Dispatch from the scene at—and in—Lincoln Center Monday night

by
Judith Miller
October 23, 2014
A protestor holds a sign outside the Metropolitan Opera at Lincoln Center on opening night of the opera, 'The Death of Klinghoffer' on October 20, 2014 in New York City. (Bryan Thomas/Getty Images)
A protestor holds a sign outside the Metropolitan Opera at Lincoln Center on opening night of the opera, 'The Death of Klinghoffer' on October 20, 2014 in New York City. (Bryan Thomas/Getty Images)

You don’t have to be Jewish or know anything about opera to have an opinion about whether Metropolitan Opera general manager Peter Gelb should have had his head examined for staging a new production of The Death of Klinghoffer. Judging by the outpouring of reaction to the opera’s performance Monday night, few New Yorkers, Jewish or goyish, seemed indifferent to John Adams’s 1991 opera about the 1985 hijacking, by Palestinians, of the Italian cruise ship Achille Lauro, and their murder of a 69-year old, wheel-chair-bound passenger.

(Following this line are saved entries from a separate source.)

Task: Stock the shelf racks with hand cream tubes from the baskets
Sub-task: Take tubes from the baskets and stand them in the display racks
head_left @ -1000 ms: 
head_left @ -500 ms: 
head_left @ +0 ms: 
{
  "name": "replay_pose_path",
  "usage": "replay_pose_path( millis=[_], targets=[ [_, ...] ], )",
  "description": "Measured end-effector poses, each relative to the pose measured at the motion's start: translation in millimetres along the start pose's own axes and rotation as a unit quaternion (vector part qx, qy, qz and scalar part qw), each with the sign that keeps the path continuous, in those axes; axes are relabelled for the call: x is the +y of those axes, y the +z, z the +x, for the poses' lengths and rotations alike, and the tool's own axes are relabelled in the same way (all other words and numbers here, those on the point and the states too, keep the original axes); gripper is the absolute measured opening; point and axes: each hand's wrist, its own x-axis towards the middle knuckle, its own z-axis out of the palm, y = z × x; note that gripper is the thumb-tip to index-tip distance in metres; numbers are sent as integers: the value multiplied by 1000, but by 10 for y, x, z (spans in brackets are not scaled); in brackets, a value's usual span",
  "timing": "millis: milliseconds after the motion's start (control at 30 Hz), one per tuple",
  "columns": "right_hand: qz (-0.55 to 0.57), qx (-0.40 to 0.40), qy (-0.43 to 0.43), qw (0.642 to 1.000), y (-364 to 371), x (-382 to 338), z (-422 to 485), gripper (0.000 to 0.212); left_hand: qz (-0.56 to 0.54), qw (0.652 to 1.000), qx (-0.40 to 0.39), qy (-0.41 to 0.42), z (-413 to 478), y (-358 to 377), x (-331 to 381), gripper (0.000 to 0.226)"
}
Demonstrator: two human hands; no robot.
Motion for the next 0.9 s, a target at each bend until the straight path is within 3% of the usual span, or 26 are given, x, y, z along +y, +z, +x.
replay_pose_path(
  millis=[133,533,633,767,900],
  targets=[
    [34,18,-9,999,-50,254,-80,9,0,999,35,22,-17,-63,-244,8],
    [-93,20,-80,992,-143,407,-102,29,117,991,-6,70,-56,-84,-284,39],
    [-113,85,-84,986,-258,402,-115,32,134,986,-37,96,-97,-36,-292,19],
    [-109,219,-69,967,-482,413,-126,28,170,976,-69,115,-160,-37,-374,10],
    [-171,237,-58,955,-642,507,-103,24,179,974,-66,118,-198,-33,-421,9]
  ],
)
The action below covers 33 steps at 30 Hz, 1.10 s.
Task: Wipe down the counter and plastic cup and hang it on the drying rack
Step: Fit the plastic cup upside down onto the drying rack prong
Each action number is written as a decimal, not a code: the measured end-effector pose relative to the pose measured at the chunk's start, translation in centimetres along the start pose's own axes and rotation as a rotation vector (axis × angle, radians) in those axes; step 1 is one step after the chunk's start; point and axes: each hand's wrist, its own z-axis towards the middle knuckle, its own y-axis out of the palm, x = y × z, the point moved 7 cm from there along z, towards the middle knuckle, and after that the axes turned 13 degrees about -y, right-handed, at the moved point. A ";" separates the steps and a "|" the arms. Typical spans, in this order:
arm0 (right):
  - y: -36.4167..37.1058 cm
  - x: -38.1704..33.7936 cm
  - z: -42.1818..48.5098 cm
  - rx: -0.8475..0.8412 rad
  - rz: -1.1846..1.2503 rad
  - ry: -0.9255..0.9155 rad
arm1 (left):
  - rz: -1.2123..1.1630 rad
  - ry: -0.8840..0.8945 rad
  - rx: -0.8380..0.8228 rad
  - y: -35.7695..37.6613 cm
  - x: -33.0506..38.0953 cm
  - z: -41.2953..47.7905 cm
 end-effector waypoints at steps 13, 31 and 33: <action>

Inside and outside the performance hall, protesters railed against what the Zionist Organization of America dubbed, in Holocaust hyperbole, an “operatic Kristallnacht.” Across the street from Lincoln Center, 400 people rallied, including opera buff Rudy Giuliani, U.S. representatives Peter King, and Carolyn Maloney of New York, Borough President Melinda Katz, former attorney general Michael Mukasey, Ron Lauder of the World Jewish Congress, and former governor David Paterson. They joined the ZOA, the Anti-Defamation League, members of the Klinghoffer family, and other activists, who for months tried to persuade Gelb to cancel Klinghoffer, a production financed by an anonymous donor and the Ann and Gordon Getty Foundation. A succession of speakers condemned Gelb’s decision to mount a new production of the opera, which was first performed in Brussels in 1991. Protesters shouted “Shame on Gelb” and “Make Art, Not Hate”; others sat in what was called a “caravan of wheelchairs,” wearing signs saying: “I am Leon Klinghoffer.”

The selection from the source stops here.